Yet that very subject – the reliability of the trial – is quite hard to make out. First, it was incredibly small. It included only 15 participants, of only three ethnicities (4 Malay, 4 Indian and 7 Chinese), all in the same workplace (the Singapore National University Hospital), and of markedly advanced mean age (40!); 2 were not in the initial group of 13, but were added after being discovered to be pregnant after their first dose; 1 was present in the initial set that did not return after for the post-3-week, post-2nd dose tests; and no additional follow-up tests were conducted despite a failure of any of the remaining subjects to return to “negative control,” i.e. their pre-vaccine baselines of syncytin-1 binding, at week 7.
At each dose-relative timestamp – right before the first dose, immediately or a few days after the first dose, and (now in the wake of the second dose) four to seven weeks after the first dose – the study authors sampled some of each subject’s blood, spun it around to get rid of the blood cells, and poured the leftover plasma into its own unique well on a plate containing syncytin-1, to observe the degree to which the plasma contained anything that would bind. They recorded the resulting observations and made a chart out of it. They leaned over things, and murmured “hm” in contexts which suggested high discernment.
The study provides no absolute calendar for subject dosage, so absolute synchronicity – that all the recipients received their first dose on the same day – cannot be ruled out, which means a totally coincidental external, environmental factor in the hospital system, or Singapore, or Earth, promoting increased anti-syncytin-1 response among ~40 year-old female central and southeast asian healthcare workers cannot be ruled out either.5 Nor is it impossible that all the subjects, prompted by a fad within the hospital staff, self-administered some other substance at the same time without reporting it to the authors.
Finally as regards the limited scope of the study, it only involves the Pfizer vaccine. While the logic of Wodarg’s s-protein / syncytin-1 homology speculation necessarily implicates any mRNA, vector, or protein subunit Covid vaccine, this study on its own cannot validate the mechanism of its observed result. Because it does not include any other Covid vaccines, it does not rule out a mechanism based on the Pfizer vaccine’s particular excipient cocktail (rather than on the mRNA package, or the epithelial cell generation and expression of SARS-CoV-2 s-protein that it induces). This, however, thoroughly does not disfavor acting as if all current Covid vaccines are implicated by the study results, until further information is available. At the same time, there is the “anything’s possible” possibility: that these results were just an absolute freak event, that will never be replicated, and this entire essay will have been a waste of time. This possibility, however, also does not disfavor acting as if the results could be replicated, for now.
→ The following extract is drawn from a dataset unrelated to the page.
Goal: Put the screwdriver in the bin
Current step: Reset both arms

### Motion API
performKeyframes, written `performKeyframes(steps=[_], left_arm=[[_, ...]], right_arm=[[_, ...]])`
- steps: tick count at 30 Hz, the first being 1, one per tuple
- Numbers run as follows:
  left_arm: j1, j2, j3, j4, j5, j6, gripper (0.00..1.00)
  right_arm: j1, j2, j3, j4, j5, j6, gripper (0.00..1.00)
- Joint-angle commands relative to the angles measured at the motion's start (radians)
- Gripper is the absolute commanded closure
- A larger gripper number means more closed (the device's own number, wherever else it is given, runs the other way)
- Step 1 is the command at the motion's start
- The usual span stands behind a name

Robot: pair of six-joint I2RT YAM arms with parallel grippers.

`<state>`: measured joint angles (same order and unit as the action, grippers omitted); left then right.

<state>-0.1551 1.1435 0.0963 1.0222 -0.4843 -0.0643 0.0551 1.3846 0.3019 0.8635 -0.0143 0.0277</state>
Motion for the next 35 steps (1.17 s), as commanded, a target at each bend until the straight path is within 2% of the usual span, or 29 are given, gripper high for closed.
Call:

Moving from scope we encounter the vagaries of measurement, which center on the particular qualities of a testing platform called ELISA, but which extend to three different realms of epistemic uncertainty. To begin with the end, the study does not employ any industry-standard threshold or score-set for translating “measured syncytin binding” to “clinically significant risk of reproductive or psychological disease.” Although other studies have used ELISA-measured syncytin-1 binding to suggest links between antibody sensitivity to syncytin-1 and schizophrenia6 (yum!), the science is in its infancy (no tragically appropriate pun intended). There is no agreed standard for how much binding constitutes evidence of reproductive or neurological toxicity: a point which will haunt much of our analysis below.
To bridge with the middle, translating particular Optical Density results into a non-relative quantification of the presence of any particular antibody in a sample, exceeds the limits of the ELISA platform, as will be detailed below.
And to end with the beginning, no industry standard exists for calibrating a home-made ELISA test specifically for the context in which this study finds itself: plasma antibody detection. One researcher’s antibody ELISA result cannot be compared to another, as all of the choices each researcher makes regarding the multiple dilute, soak, incubate, fix, wash, and stop steps affect the “exposure” of the ELISA plate. While a highly experienced researcher may be able to reconstruct from the recipe recounted by this or any other particular study an accurate guess of how high a concentration of a particular antibody is contained in the plasma which produced a particular Optical Density result, the lay reader is left in the dark.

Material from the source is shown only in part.